▸ **INFORMATION PROVIDED**:
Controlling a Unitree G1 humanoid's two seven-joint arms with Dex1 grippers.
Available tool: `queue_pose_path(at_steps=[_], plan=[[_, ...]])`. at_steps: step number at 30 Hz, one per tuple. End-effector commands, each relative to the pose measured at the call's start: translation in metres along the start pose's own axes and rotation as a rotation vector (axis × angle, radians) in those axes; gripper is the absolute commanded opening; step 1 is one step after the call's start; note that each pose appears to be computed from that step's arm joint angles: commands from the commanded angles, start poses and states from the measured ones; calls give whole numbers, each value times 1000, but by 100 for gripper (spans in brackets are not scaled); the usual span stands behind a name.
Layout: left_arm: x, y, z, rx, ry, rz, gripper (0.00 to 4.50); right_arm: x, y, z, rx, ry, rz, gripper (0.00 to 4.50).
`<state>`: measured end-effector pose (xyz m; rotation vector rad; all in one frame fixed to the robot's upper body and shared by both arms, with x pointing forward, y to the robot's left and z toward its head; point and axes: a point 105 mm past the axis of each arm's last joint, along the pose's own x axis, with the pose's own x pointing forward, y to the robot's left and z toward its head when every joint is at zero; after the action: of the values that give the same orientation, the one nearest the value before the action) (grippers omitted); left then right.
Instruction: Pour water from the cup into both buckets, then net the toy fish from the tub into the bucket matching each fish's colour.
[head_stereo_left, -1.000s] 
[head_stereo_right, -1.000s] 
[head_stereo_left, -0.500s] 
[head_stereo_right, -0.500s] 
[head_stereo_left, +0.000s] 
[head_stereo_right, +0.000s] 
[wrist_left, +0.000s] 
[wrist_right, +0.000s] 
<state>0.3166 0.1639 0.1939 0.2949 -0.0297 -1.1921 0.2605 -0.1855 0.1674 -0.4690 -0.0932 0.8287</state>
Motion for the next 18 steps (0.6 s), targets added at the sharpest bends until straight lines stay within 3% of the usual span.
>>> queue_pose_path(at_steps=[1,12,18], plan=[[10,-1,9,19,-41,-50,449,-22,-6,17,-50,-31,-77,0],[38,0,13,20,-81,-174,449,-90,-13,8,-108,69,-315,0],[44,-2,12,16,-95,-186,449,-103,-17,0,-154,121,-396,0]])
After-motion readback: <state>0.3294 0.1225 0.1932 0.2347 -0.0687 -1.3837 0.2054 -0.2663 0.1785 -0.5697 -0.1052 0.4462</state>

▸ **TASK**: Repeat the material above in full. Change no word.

▸ **RESULT FOR THIS TASK**:
Controlling a Unitree G1 humanoid's two seven-joint arms with Dex1 grippers.
Available tool: `queue_pose_path(at_steps=[_], plan=[[_, ...]])`. at_steps: step number at 30 Hz, one per tuple. End-effector commands, each relative to the pose measured at the call's start: translation in metres along the start pose's own axes and rotation as a rotation vector (axis × angle, radians) in those axes; gripper is the absolute commanded opening; step 1 is one step after the call's start; note that each pose appears to be computed from that step's arm joint angles: commands from the commanded angles, start poses and states from the measured ones; calls give whole numbers, each value times 1000, but by 100 for gripper (spans in brackets are not scaled); the usual span stands behind a name.
Layout: left_arm: x, y, z, rx, ry, rz, gripper (0.00 to 4.50); right_arm: x, y, z, rx, ry, rz, gripper (0.00 to 4.50).
`<state>`: measured end-effector pose (xyz m; rotation vector rad; all in one frame fixed to the robot's upper body and shared by both arms, with x pointing forward, y to the robot's left and z toward its head; point and axes: a point 105 mm past the axis of each arm's last joint, along the pose's own x axis, with the pose's own x pointing forward, y to the robot's left and z toward its head when every joint is at zero; after the action: of the values that give the same orientation, the one nearest the value before the action) (grippers omitted); left then right.
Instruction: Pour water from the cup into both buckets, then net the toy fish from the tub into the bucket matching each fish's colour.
[head_stereo_left, -1.000s] 
[head_stereo_right, -1.000s] 
[head_stereo_left, -0.500s] 
[head_stereo_right, -0.500s] 
[head_stereo_left, +0.000s] 
[head_stereo_right, +0.000s] 
[wrist_left, +0.000s] 
[wrist_right, +0.000s] 
<state>0.3166 0.1639 0.1939 0.2949 -0.0297 -1.1921 0.2605 -0.1855 0.1674 -0.4690 -0.0932 0.8287</state>
Motion for the next 18 steps (0.6 s), targets added at the sharpest bends until straight lines stay within 3% of the usual span.
>>> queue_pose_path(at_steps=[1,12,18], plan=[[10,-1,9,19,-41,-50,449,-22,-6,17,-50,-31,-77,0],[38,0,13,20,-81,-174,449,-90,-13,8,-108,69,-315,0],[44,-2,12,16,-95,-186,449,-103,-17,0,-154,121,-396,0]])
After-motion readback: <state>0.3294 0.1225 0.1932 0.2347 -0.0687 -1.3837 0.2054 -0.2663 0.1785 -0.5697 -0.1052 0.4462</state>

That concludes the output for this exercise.